• TASK REQUIREMENTS: Please give back word for word the lines below, from the first one through the one with "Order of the".

Records from a dataset
******

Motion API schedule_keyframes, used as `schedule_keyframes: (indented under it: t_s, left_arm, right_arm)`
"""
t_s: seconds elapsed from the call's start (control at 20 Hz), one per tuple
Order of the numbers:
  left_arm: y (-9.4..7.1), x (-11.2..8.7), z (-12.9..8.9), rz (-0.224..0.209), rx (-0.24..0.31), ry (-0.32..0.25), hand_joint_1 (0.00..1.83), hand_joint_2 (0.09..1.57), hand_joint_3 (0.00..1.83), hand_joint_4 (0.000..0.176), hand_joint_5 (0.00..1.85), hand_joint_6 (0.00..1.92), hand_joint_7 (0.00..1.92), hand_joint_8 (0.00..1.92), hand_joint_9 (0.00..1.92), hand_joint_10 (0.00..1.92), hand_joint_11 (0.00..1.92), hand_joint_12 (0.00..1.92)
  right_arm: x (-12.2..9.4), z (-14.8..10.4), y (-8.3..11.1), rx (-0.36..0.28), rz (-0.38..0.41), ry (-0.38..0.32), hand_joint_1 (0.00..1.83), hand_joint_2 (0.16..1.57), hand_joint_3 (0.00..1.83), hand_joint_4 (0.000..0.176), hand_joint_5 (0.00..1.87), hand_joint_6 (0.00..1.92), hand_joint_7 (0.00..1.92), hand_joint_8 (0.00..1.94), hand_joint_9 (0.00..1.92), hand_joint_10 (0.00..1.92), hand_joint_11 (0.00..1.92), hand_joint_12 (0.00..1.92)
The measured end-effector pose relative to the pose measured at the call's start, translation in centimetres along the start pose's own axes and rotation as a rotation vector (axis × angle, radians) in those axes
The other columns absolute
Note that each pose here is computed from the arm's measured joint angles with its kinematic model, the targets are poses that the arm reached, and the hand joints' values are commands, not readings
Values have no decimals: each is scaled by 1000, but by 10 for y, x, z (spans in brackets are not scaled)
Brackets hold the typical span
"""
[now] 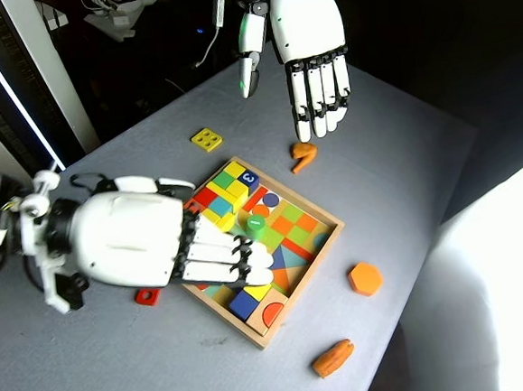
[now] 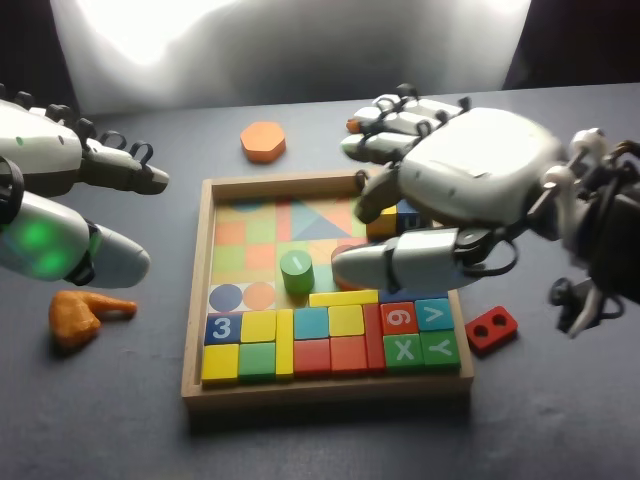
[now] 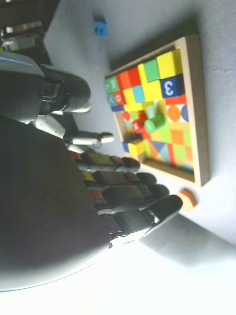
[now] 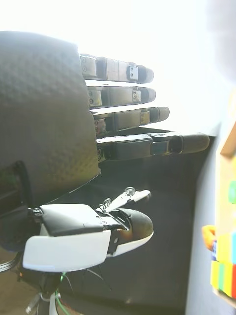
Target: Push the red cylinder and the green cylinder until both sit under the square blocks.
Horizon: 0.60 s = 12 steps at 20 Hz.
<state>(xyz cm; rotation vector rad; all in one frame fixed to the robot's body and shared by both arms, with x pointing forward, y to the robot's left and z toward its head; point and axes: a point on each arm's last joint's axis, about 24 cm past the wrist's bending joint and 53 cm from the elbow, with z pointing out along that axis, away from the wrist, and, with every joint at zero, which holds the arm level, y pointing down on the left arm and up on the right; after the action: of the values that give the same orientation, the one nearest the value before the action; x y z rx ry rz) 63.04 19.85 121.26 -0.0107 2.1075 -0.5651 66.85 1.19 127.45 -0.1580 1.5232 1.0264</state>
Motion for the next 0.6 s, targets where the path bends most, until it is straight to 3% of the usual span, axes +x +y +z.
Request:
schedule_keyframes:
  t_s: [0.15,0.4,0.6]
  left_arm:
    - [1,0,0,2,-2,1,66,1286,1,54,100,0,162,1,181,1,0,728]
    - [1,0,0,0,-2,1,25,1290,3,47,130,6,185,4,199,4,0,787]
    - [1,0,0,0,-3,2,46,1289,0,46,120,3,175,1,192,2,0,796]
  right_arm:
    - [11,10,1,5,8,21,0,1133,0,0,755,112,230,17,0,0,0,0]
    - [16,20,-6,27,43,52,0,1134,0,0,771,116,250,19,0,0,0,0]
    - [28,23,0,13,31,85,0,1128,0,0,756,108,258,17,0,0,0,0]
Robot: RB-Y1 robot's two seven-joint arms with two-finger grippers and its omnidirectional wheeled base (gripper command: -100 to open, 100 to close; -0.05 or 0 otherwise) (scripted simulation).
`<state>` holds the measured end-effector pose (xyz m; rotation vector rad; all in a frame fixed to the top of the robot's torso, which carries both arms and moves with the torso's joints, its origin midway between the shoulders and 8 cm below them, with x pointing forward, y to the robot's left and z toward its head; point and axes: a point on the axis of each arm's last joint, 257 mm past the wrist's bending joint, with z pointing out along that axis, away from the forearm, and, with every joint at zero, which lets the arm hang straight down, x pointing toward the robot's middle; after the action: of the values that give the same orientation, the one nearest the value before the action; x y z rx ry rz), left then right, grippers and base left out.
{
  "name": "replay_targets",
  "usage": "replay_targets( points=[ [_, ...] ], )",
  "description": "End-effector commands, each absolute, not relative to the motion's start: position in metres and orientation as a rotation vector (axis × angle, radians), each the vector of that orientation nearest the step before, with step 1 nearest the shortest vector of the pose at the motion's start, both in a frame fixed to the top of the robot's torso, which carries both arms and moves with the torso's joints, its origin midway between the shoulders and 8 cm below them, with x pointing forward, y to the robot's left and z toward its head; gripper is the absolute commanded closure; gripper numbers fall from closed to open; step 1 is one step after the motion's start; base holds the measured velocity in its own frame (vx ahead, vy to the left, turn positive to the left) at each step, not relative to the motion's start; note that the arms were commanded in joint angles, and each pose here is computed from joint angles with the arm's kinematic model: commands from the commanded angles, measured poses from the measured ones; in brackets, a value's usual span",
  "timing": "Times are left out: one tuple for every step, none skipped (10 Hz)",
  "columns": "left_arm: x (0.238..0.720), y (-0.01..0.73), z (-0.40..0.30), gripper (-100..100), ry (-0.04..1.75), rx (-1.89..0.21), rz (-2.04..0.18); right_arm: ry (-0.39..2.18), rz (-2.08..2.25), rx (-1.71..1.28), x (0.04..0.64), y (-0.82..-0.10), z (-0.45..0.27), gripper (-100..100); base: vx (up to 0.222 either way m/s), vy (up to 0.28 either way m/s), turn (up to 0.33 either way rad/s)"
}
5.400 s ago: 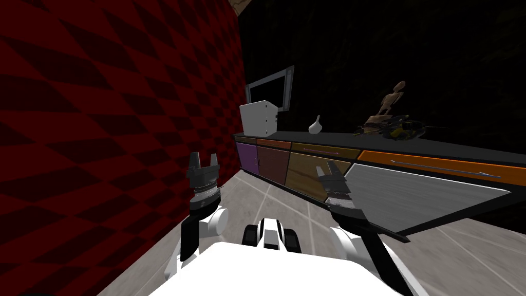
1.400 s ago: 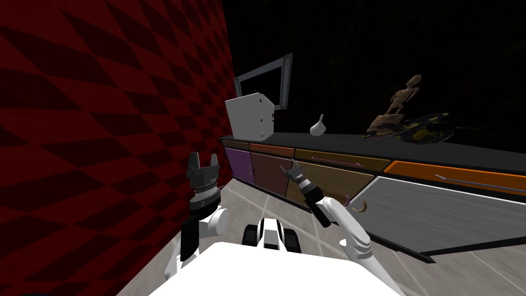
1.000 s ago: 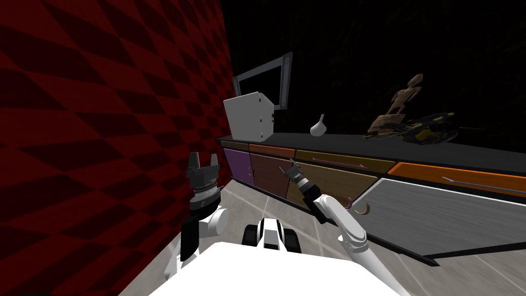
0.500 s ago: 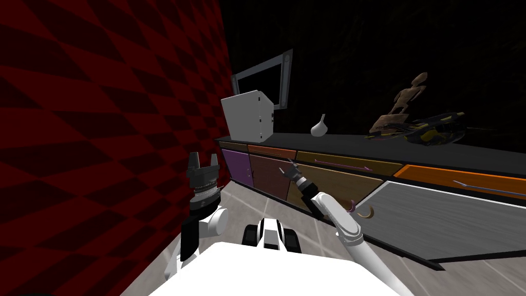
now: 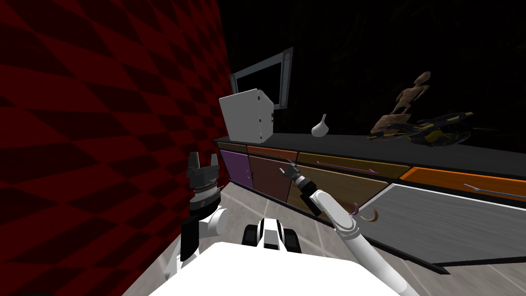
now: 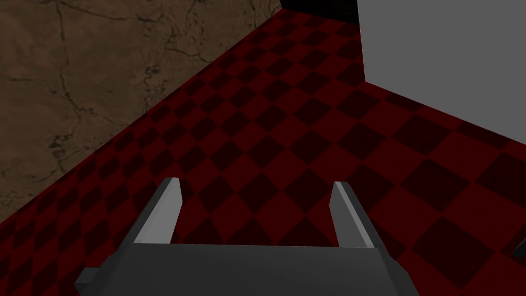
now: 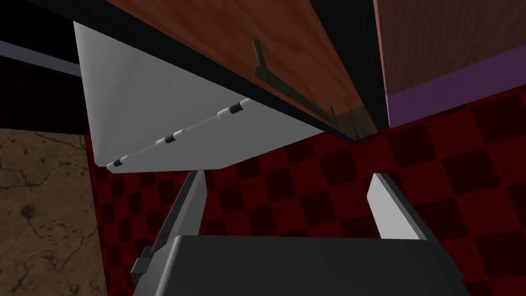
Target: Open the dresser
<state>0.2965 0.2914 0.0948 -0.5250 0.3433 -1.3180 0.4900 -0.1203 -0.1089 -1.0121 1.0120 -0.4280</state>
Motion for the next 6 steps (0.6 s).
replay_targets(
  points=[
    [0.2965,0.2914,0.0948,0,0.343,-0.525,-1.318,0.964,-0.529,-1.094,0.497,-0.1209,-0.113,-100,0.05,0.009,-0.018],
    [0.2965,0.2914,0.0948,0,0.343,-0.525,-1.318,0.963,-0.532,-1.096,0.4971,-0.1209,-0.1131,-100,0.046,0.011,-0.011],
    [0.2965,0.2914,0.0948,0,0.343,-0.525,-1.318,0.935,-0.583,-1.137,0.5007,-0.1215,-0.1149,-100,0.05,0.006,-0.02],
    [0.2965,0.2914,0.0948,0,0.343,-0.525,-1.318,0.909,-0.629,-1.174,0.5039,-0.1222,-0.1162,-100,0.075,0.014,-0.026],
    [0.2965,0.2914,0.0948,0,0.343,-0.525,-1.318,0.875,-0.687,-1.218,0.507,-0.1232,-0.1177,-100,0.076,0.018,-0.023],
    [0.2965,0.2914,0.0948,0,0.343,-0.525,-1.318,0.875,-0.688,-1.219,0.507,-0.1232,-0.1177,-100,0.045,0.011,-0.006]
  ],
)
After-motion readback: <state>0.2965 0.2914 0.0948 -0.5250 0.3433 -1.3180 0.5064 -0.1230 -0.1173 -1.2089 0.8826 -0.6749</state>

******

• OUTPUT OF THE EXERCISE:
Motion API schedule_keyframes, used as `schedule_keyframes: (indented under it: t_s, left_arm, right_arm)`
"""
t_s: seconds elapsed from the call's start (control at 20 Hz), one per tuple
Order of the numbers:

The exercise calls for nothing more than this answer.